* Instructions for the task
Read the data that follows. Then repeat it exactly.
━━ Data listing
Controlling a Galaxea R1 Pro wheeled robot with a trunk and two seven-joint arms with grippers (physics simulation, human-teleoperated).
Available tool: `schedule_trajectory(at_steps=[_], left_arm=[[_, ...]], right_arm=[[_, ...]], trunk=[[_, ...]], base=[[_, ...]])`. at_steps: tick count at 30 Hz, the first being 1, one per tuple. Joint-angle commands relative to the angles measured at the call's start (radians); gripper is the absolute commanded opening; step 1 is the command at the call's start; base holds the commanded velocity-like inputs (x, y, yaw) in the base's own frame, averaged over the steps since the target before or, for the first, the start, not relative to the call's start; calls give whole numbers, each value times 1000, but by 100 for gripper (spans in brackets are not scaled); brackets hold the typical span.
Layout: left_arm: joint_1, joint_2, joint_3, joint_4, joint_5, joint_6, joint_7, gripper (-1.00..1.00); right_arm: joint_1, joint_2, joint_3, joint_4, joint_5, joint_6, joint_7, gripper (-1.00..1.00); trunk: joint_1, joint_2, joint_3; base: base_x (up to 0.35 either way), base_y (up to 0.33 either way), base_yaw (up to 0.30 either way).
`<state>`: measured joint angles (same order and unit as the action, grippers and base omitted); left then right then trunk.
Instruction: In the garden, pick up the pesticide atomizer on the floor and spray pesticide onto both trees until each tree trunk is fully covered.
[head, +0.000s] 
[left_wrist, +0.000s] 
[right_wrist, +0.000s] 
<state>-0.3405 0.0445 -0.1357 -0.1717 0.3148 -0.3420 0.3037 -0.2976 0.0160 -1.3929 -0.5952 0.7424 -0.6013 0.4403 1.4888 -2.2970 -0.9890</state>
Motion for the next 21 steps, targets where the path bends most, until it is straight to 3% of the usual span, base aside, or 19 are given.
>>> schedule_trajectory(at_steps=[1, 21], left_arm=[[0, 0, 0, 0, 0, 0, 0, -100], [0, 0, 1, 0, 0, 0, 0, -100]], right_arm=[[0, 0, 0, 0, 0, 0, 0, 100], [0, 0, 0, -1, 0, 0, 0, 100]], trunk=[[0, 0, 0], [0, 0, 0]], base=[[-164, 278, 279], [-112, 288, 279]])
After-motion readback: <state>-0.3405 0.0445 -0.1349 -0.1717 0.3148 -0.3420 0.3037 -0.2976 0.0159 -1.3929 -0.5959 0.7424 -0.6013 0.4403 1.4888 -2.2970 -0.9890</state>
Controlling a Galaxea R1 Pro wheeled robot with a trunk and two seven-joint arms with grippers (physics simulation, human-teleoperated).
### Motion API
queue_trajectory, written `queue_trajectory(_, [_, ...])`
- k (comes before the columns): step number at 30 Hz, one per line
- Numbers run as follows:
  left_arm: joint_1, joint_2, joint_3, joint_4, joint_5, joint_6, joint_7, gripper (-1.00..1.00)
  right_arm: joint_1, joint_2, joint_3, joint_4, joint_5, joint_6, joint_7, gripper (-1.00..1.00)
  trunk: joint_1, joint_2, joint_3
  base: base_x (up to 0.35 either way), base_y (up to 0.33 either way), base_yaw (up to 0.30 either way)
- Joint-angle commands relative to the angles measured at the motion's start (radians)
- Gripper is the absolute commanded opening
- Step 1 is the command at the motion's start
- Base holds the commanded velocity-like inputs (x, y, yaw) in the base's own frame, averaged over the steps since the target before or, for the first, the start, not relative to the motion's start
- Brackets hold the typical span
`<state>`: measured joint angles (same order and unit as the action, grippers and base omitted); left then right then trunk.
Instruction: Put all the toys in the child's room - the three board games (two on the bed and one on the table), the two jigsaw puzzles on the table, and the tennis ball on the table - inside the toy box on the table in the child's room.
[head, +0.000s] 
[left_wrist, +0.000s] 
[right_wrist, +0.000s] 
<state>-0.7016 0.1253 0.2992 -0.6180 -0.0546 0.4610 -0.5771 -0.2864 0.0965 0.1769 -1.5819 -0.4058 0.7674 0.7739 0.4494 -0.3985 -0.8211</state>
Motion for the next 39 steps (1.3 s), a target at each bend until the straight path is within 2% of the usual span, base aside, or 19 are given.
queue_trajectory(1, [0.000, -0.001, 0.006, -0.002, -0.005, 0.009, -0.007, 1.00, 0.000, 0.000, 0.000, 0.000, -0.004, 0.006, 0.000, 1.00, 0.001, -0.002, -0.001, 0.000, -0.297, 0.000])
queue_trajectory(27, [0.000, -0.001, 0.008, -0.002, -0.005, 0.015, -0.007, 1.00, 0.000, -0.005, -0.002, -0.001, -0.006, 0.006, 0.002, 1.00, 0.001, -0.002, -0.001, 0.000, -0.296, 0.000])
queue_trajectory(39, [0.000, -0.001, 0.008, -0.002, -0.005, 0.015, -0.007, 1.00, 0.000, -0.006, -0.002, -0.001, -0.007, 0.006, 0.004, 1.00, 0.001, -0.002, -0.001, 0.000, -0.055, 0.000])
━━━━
* Exercise answer
Controlling a Galaxea R1 Pro wheeled robot with a trunk and two seven-joint arms with grippers (physics simulation, human-teleoperated).
Available tool: `schedule_trajectory(at_steps=[_], left_arm=[[_, ...]], right_arm=[[_, ...]], trunk=[[_, ...]], base=[[_, ...]])`. at_steps: tick count at 30 Hz, the first being 1, one per tuple. Joint-angle commands relative to the angles measured at the call's start (radians); gripper is the absolute commanded opening; step 1 is the command at the call's start; base holds the commanded velocity-like inputs (x, y, yaw) in the base's own frame, averaged over the steps since the target before or, for the first, the start, not relative to the call's start; calls give whole numbers, each value times 1000, but by 100 for gripper (spans in brackets are not scaled); brackets hold the typical span.
Layout: left_arm: joint_1, joint_2, joint_3, joint_4, joint_5, joint_6, joint_7, gripper (-1.00..1.00); right_arm: joint_1, joint_2, joint_3, joint_4, joint_5, joint_6, joint_7, gripper (-1.00..1.00); trunk: joint_1, joint_2, joint_3; base: base_x (up to 0.35 either way), base_y (up to 0.33 either way), base_yaw (up to 0.30 either way).
`<state>`: measured joint angles (same order and unit as the action, grippers and base omitted); left then right then trunk.
Instruction: In the garden, pick up the pesticide atomizer on the floor and spray pesticide onto both trees until each tree trunk is fully covered.
[head, +0.000s] 
[left_wrist, +0.000s] 
[right_wrist, +0.000s] 
<state>-0.3405 0.0445 -0.1357 -0.1717 0.3148 -0.3420 0.3037 -0.2976 0.0160 -1.3929 -0.5952 0.7424 -0.6013 0.4403 1.4888 -2.2970 -0.9890</state>
Motion for the next 21 steps, targets where the path bends most, until it is straight to 3% of the usual span, base aside, or 19 are given.
>>> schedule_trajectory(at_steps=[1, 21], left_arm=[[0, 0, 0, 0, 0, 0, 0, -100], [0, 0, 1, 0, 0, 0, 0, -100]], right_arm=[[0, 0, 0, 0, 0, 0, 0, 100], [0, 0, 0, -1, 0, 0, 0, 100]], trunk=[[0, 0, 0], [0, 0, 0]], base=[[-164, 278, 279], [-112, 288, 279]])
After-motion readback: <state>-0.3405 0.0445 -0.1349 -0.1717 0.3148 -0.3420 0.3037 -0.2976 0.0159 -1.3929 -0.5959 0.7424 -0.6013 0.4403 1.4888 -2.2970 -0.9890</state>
Controlling a Galaxea R1 Pro wheeled robot with a trunk and two seven-joint arms with grippers (physics simulation, human-teleoperated).
### Motion API
queue_trajectory, written `queue_trajectory(_, [_, ...])`
- k (comes before the columns): step number at 30 Hz, one per line
- Numbers run as follows:
  left_arm: joint_1, joint_2, joint_3, joint_4, joint_5, joint_6, joint_7, gripper (-1.00..1.00)
  right_arm: joint_1, joint_2, joint_3, joint_4, joint_5, joint_6, joint_7, gripper (-1.00..1.00)
  trunk: joint_1, joint_2, joint_3
  base: base_x (up to 0.35 either way), base_y (up to 0.33 either way), base_yaw (up to 0.30 either way)
- Joint-angle commands relative to the angles measured at the motion's start (radians)
- Gripper is the absolute commanded opening
- Step 1 is the command at the motion's start
- Base holds the commanded velocity-like inputs (x, y, yaw) in the base's own frame, averaged over the steps since the target before or, for the first, the start, not relative to the motion's start
- Brackets hold the typical span
`<state>`: measured joint angles (same order and unit as the action, grippers and base omitted); left then right then trunk.
Instruction: Put all the toys in the child's room - the three board games (two on the bed and one on the table), the two jigsaw puzzles on the table, and the tennis ball on the table - inside the toy box on the table in the child's room.
[head, +0.000s] 
[left_wrist, +0.000s] 
[right_wrist, +0.000s] 
<state>-0.7016 0.1253 0.2992 -0.6180 -0.0546 0.4610 -0.5771 -0.2864 0.0965 0.1769 -1.5819 -0.4058 0.7674 0.7739 0.4494 -0.3985 -0.8211</state>
Motion for the next 39 steps (1.3 s), a target at each bend until the straight path is within 2% of the usual span, base aside, or 19 are given.
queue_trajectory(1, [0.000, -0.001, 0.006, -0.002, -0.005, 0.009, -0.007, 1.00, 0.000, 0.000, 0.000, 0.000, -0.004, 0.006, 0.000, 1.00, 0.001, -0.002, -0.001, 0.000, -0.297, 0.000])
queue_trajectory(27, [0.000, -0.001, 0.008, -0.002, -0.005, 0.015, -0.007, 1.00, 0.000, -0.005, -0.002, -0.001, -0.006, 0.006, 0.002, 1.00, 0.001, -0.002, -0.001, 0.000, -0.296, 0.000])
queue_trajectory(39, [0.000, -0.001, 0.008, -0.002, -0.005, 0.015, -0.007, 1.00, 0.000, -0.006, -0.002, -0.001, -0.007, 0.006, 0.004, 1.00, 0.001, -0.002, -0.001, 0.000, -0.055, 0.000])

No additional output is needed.